* EXERCISE PROMPT
Go line by line through the entries below and count those containing the string "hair"; give only the count.

* EXERCISE DATA
········

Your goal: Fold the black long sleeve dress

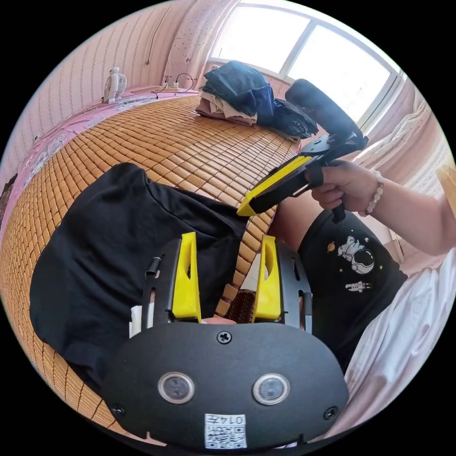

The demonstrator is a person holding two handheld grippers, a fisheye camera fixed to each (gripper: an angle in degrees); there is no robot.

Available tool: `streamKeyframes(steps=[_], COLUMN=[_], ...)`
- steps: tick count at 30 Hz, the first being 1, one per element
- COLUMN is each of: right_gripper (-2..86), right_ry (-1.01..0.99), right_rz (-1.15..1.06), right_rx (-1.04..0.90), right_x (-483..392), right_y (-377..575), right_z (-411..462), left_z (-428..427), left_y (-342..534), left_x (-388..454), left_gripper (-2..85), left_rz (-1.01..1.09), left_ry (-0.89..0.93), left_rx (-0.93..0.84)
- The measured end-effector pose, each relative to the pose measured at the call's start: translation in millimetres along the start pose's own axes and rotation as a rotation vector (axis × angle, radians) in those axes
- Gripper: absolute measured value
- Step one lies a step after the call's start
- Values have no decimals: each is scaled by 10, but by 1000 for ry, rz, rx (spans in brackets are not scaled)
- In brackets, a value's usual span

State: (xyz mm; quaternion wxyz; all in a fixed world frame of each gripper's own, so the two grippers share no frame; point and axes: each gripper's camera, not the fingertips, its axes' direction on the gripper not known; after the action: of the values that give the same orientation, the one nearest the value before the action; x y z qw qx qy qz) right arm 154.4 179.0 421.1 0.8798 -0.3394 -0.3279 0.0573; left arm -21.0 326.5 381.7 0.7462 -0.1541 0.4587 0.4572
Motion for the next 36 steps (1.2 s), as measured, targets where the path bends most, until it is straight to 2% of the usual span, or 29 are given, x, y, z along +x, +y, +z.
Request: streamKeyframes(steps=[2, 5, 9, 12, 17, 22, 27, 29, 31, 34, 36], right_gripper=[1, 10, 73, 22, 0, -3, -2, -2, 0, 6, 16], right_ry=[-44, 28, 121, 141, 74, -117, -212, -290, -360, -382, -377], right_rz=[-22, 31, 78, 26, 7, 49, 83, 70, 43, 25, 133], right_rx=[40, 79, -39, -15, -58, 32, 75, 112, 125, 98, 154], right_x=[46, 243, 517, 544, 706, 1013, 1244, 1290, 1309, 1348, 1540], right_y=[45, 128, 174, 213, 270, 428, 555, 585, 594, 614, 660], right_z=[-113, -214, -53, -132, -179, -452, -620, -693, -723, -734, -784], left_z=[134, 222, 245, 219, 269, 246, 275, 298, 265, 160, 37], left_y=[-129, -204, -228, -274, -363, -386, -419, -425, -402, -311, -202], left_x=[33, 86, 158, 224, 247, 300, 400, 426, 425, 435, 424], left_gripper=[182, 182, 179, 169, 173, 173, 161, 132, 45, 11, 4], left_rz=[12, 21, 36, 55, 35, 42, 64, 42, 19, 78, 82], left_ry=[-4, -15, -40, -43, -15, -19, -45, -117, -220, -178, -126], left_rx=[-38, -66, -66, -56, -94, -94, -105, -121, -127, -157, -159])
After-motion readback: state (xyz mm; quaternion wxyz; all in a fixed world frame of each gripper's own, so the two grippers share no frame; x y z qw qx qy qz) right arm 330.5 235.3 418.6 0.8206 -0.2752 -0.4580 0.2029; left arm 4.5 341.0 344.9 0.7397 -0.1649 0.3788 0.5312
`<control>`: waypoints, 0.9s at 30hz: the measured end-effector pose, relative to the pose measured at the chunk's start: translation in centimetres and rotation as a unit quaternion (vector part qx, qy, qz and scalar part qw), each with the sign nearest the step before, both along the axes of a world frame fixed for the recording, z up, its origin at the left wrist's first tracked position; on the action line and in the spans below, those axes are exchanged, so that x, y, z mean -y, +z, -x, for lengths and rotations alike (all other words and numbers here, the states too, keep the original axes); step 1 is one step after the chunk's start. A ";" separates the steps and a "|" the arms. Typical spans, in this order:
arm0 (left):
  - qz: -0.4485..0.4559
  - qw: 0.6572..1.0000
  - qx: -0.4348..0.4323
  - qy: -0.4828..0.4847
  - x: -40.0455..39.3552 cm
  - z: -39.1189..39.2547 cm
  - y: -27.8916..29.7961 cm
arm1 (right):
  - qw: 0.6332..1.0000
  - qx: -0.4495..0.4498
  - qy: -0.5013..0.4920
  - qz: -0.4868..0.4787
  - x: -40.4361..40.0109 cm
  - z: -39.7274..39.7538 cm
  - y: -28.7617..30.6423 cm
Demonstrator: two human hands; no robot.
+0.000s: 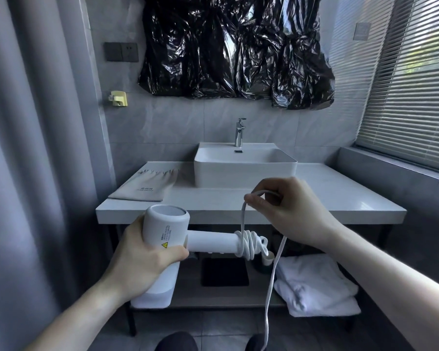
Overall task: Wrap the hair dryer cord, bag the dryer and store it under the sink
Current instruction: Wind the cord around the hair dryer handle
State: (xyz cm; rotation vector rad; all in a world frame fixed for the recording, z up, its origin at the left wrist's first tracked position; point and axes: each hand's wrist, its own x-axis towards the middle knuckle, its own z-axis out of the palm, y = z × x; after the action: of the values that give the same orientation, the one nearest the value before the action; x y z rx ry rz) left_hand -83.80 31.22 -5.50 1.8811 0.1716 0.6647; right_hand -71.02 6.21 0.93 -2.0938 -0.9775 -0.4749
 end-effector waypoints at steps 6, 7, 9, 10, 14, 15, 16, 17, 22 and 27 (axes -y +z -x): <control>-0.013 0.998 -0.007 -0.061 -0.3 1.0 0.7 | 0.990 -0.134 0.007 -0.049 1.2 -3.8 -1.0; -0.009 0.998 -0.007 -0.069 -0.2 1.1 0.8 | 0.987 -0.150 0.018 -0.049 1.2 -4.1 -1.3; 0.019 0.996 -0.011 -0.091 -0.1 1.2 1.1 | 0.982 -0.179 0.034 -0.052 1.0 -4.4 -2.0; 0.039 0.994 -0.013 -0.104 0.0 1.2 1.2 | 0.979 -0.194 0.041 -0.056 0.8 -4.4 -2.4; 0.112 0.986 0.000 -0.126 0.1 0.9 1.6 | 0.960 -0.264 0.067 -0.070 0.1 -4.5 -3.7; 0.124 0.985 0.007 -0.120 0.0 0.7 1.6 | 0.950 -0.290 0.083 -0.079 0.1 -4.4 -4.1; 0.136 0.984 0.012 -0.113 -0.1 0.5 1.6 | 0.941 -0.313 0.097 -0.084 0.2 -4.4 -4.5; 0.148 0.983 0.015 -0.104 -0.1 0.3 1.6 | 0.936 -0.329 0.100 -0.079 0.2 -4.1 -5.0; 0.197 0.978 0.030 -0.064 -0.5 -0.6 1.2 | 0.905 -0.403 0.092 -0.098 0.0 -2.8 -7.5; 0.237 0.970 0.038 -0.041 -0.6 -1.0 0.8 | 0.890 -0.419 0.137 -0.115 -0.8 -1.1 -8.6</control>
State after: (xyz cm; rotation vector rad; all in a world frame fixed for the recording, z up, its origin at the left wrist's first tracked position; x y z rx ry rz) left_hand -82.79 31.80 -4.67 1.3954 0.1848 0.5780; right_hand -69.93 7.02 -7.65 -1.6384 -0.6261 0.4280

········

* OUTPUT OF THE EXERCISE
2